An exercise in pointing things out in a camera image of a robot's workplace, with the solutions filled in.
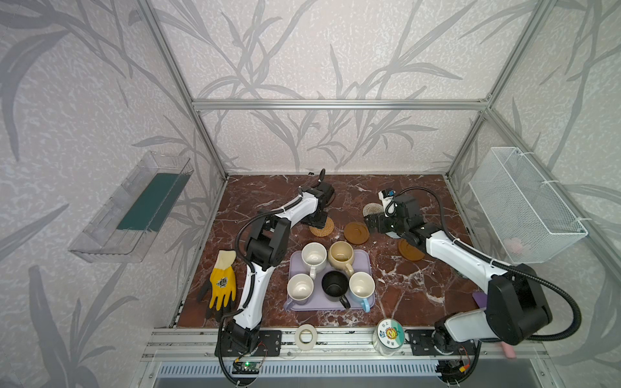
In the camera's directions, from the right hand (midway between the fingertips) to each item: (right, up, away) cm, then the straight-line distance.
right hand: (374, 214), depth 88 cm
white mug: (-23, -17, +3) cm, 28 cm away
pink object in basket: (+39, -8, -16) cm, 43 cm away
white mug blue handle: (-5, -26, -5) cm, 27 cm away
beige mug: (-12, -16, +3) cm, 21 cm away
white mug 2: (-27, -25, -6) cm, 37 cm away
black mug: (-15, -25, -4) cm, 30 cm away
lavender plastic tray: (-21, -29, -7) cm, 37 cm away
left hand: (-23, -5, +13) cm, 27 cm away
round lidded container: (0, -33, -20) cm, 39 cm away
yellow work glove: (-55, -26, -6) cm, 61 cm away
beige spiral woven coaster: (+3, +1, +18) cm, 18 cm away
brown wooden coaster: (-5, -9, +11) cm, 15 cm away
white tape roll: (-23, -40, -15) cm, 48 cm away
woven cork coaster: (-18, -8, +11) cm, 22 cm away
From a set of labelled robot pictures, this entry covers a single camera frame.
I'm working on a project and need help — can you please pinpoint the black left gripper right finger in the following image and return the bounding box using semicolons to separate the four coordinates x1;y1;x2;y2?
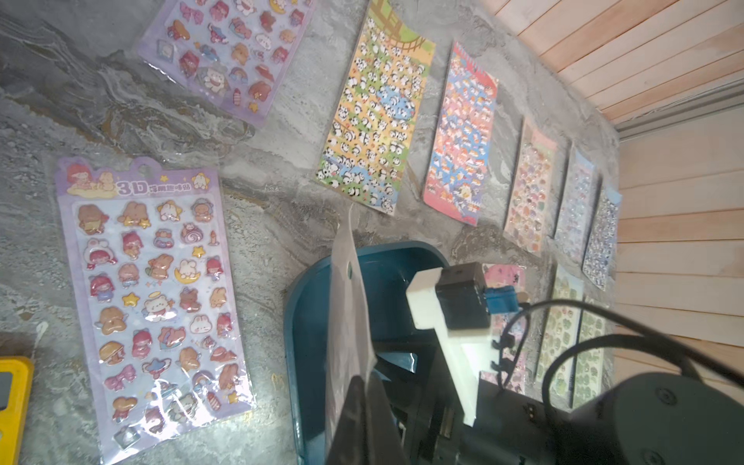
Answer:
367;373;409;465

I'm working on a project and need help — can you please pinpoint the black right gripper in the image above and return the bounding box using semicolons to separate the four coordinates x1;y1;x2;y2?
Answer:
373;337;575;464

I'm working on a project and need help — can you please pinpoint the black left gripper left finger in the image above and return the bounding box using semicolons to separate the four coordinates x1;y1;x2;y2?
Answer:
325;376;368;465

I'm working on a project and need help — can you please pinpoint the green yellow sticker sheet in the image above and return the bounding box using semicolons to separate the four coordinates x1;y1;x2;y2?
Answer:
325;210;377;450

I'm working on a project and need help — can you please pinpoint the pink yellow cat sticker sheet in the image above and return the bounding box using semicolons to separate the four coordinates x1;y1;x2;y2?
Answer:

◆ ◆ ◆ ◆

Task instructions:
Filter the entries above down to the lines that hold the word "sheet", and copy those lines.

Answer box:
I'm working on a project and need help — can you please pinpoint the green yellow sticker sheet in the image above and return the bounding box using semicolons to separate the four coordinates x1;y1;x2;y2?
I'm working on a project and need help — can you please pinpoint the pink yellow cat sticker sheet in the image above and return the bounding box using semicolons to separate the four coordinates x1;y1;x2;y2?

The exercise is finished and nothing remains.